Kritzman spoke during the dinner, criticizing what he called the College administration's inability to evaluate scholarly work. Kritzman said his faith in the institution to make impartial decisions regarding research has been shaken.
In reference to his view of the administration as feeling the need to constantly cultivate productivity, Kritzman said the "read a book, write a book phenomenon" was "lamentable."
"I think that creative work is important, but you also need to have an administration that understands what the nature of a creative work is about," he said.
He jokingly remarked that people who know him well know that he has trouble with institutions.
"I also think, as an intellectual, one should always remain suspicious of institutions," he said.
Kritzman views his own teaching methods as a continuous and creative process not in search of a specific result.
"When I say good teaching at least for me is useless, it means that I want it to be open-ended.
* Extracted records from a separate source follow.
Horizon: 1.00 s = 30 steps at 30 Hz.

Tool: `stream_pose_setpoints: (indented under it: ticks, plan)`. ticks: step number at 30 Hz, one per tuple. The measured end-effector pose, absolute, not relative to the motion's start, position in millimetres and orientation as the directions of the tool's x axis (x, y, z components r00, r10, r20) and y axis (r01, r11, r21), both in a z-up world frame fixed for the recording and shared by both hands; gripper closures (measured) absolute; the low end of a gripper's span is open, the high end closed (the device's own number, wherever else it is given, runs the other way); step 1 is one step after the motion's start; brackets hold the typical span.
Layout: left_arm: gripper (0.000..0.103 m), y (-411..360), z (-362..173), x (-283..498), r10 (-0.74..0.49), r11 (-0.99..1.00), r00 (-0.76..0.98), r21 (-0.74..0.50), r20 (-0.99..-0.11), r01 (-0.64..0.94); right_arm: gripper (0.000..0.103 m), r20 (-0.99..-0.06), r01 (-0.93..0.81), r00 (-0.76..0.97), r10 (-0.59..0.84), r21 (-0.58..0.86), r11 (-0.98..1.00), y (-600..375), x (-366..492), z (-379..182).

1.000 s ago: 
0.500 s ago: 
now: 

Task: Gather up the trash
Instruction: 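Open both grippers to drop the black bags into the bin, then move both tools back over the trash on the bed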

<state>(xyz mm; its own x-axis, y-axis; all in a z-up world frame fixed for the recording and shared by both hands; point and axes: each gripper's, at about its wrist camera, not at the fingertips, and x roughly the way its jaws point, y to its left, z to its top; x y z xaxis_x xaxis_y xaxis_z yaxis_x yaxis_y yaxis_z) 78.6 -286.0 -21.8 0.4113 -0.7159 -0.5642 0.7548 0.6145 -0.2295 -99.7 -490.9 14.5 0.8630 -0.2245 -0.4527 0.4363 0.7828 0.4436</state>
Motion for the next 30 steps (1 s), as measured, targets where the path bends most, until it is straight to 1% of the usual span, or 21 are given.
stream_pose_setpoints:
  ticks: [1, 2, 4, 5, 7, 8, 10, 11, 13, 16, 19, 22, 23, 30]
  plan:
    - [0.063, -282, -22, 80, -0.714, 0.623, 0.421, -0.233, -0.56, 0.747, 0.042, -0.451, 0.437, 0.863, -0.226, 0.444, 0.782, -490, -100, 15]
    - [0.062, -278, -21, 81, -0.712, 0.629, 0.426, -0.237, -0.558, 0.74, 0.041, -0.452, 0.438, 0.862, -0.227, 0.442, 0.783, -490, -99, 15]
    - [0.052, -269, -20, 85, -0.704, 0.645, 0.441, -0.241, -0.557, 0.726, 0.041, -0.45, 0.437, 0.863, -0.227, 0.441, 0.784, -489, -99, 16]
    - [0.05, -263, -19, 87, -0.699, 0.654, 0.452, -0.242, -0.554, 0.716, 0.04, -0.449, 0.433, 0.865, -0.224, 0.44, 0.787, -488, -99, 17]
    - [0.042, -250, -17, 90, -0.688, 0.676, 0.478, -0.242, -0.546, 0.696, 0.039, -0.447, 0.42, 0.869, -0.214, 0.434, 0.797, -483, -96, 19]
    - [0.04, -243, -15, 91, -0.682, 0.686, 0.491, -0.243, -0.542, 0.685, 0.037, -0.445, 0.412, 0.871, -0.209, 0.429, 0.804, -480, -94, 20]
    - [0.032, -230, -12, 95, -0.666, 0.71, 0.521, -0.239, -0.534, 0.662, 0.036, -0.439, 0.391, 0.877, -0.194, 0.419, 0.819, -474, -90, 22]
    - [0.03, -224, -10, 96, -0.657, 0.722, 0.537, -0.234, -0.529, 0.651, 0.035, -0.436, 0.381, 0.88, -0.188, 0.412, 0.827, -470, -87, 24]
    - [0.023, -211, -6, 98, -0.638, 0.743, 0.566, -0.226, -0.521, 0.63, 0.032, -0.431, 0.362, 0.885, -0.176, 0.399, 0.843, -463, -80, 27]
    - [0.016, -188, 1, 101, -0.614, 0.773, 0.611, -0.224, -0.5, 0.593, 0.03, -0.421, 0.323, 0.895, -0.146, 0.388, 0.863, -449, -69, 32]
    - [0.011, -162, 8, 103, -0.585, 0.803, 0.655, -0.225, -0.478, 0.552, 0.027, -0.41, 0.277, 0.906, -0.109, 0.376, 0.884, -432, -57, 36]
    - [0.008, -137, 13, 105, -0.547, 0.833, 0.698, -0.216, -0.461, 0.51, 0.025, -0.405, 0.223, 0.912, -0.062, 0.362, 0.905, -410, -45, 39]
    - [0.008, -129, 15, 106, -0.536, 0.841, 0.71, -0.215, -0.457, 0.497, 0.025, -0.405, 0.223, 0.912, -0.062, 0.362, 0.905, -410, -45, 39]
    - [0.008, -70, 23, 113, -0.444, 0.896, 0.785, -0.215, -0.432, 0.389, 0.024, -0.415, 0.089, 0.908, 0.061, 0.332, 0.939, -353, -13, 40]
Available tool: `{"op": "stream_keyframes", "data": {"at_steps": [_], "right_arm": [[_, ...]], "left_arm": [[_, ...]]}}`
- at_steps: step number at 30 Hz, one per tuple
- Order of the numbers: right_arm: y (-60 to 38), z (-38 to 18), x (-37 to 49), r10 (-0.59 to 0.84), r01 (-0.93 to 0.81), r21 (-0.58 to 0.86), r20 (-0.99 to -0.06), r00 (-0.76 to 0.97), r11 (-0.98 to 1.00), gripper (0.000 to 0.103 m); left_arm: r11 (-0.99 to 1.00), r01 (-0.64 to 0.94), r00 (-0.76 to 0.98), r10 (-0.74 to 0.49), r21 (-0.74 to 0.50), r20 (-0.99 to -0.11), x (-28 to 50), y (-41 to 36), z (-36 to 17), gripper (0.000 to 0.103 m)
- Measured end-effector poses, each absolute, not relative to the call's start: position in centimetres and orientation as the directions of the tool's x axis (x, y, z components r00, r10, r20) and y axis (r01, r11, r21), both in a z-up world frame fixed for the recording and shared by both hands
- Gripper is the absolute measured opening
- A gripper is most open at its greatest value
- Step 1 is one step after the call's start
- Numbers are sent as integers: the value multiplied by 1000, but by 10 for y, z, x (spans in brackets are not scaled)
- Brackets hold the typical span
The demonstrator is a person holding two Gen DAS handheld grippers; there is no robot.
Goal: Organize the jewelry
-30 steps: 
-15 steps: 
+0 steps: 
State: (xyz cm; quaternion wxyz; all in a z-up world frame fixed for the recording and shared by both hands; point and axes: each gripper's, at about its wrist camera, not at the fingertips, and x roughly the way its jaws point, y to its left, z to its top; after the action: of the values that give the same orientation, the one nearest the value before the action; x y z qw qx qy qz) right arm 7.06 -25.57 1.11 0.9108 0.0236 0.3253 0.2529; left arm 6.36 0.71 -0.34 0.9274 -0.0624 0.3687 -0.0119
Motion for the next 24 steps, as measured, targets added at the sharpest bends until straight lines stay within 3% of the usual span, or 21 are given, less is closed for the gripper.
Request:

I don't want it to have a final destination because giving it a final destination is an act of death," he said.
Kritzman went on to discuss his idea of a teacher's role in the development of ideas and what responsibilities it involves.
"Teaching really has something to do with thinking, not producing, but thinking, challenging, going beyond, displacing received ideas, thinking as both a response to the other, never a response to the other as an absolute, but teaching as a responsibility in terms of responsiveness," he said.
Rather than just as a profession, Kritzman views teaching as an emotionally invested pursuit that can involve the "erotic."
"Teaching is, at least for me, something that requires love," he said.
Over the course of his career, Kritzman has won several awards, including the Order of National Merit, the second-highest civilian honor given by the French government, in 2000 for his contribution to awareness of French culture.
Dean Drizin '06, the Assembly's vice president for academic affairs, introduced Kritzman along with Michael Miller '06, who wrote his comparative literature thesis under Kritzman's guidance.
"In my four years at Dartmouth, after having taken courses in a wide range of departments, never have I encountered a professor so willing to spend time with his or her students," Miller said.
"Professor Kritzman has continuously made my experience at Dartmouth more and more memorable and rewarding," he added.